» Problem: Print, exactly as they stand, the lines from the start of the listing to the line containing "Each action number", inclusive.

» Information shown:

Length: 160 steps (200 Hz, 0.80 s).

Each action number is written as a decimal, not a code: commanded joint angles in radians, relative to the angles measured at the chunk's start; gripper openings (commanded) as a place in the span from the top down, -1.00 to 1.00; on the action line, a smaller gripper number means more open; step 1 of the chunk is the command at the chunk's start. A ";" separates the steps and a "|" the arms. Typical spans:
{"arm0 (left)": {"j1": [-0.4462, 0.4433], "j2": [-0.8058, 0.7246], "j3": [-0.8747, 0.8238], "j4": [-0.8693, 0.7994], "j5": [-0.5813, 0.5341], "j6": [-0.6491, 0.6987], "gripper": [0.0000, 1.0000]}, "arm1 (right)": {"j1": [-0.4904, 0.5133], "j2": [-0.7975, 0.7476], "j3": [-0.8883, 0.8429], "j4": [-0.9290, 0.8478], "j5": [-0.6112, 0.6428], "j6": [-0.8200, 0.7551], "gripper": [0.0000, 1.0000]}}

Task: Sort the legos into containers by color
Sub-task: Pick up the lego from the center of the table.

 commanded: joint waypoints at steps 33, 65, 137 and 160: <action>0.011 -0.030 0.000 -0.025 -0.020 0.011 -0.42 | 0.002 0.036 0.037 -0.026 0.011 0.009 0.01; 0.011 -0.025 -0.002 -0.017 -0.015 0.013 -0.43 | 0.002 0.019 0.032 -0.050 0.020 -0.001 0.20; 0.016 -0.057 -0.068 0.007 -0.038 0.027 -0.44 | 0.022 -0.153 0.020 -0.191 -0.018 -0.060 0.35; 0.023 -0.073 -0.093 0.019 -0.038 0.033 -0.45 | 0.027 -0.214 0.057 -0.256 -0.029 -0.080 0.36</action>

» Answer section:
Length: 160 steps (200 Hz, 0.80 s).

Each action number is written as a decimal, not a code: commanded joint angles in radians, relative to the angles measured at the chunk's start; gripper openings (commanded) as a place in the span from the top down, -1.00 to 1.00; on the action line, a smaller gripper number means more open; step 1 of the chunk is the command at the chunk's start. A ";" separates the steps and a "|" the arms. Typical spans:

This completes the response to the exercise.